→ **TASK REQUIREMENTS**:
Each record that follows should be repeated exactly, minus any images.

Records from a collection
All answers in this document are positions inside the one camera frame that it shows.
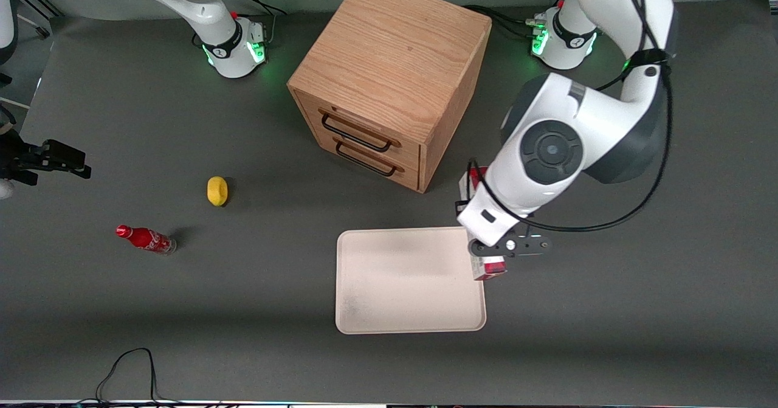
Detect yellow lemon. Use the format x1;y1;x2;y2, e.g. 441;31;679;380
207;176;229;207

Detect cream rectangular tray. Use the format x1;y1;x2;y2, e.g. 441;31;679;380
336;226;487;334

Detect wooden drawer front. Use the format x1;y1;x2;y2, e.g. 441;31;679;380
317;130;420;191
296;91;421;170

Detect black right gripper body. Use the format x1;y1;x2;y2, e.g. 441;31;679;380
0;130;44;173

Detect black left arm base cables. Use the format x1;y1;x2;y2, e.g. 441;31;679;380
465;0;569;41

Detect red cookie box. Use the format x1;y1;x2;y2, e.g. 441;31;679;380
459;165;508;282

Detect wooden drawer cabinet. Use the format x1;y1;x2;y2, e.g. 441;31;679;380
287;0;493;194

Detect black metal drawer handle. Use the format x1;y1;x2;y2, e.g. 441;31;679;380
319;109;402;153
333;137;405;178

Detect thin black looped table cable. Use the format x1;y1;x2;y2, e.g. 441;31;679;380
94;347;183;406

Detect grey metal frame rail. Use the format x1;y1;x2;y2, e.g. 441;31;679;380
18;0;64;38

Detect black right arm base cables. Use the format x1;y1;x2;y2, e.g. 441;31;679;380
231;0;287;47

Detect black arm base cables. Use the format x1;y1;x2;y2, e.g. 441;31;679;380
465;0;569;41
231;0;287;47

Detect red cola bottle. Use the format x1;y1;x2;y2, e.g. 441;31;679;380
116;225;177;255

→ **RESULT OF THE TASK**:
All answers in this document are positions inside the one camera frame that it shows.
Detect yellow lemon. Use the format x1;y1;x2;y2, e.g. 441;31;679;380
207;176;229;207

Detect cream rectangular tray. Use the format x1;y1;x2;y2, e.g. 441;31;679;380
336;226;487;334

Detect wooden drawer front. Use the format x1;y1;x2;y2, e.g. 441;31;679;380
317;130;420;191
296;91;421;170

Detect black right gripper body. Use the format x1;y1;x2;y2, e.g. 441;31;679;380
0;130;44;173

Detect black left arm base cables. Use the format x1;y1;x2;y2, e.g. 441;31;679;380
465;0;569;41

Detect red cookie box. Use the format x1;y1;x2;y2, e.g. 441;31;679;380
459;165;508;282

Detect wooden drawer cabinet. Use the format x1;y1;x2;y2, e.g. 441;31;679;380
287;0;493;194

Detect black metal drawer handle. Use the format x1;y1;x2;y2, e.g. 441;31;679;380
319;109;402;153
333;137;405;178

Detect thin black looped table cable. Use the format x1;y1;x2;y2, e.g. 441;31;679;380
94;347;183;406

Detect grey metal frame rail. Use the format x1;y1;x2;y2, e.g. 441;31;679;380
18;0;64;38

Detect black right arm base cables. Use the format x1;y1;x2;y2, e.g. 441;31;679;380
231;0;287;47

Detect black arm base cables. Use the format x1;y1;x2;y2, e.g. 441;31;679;380
465;0;569;41
231;0;287;47

Detect red cola bottle. Use the format x1;y1;x2;y2, e.g. 441;31;679;380
116;225;177;255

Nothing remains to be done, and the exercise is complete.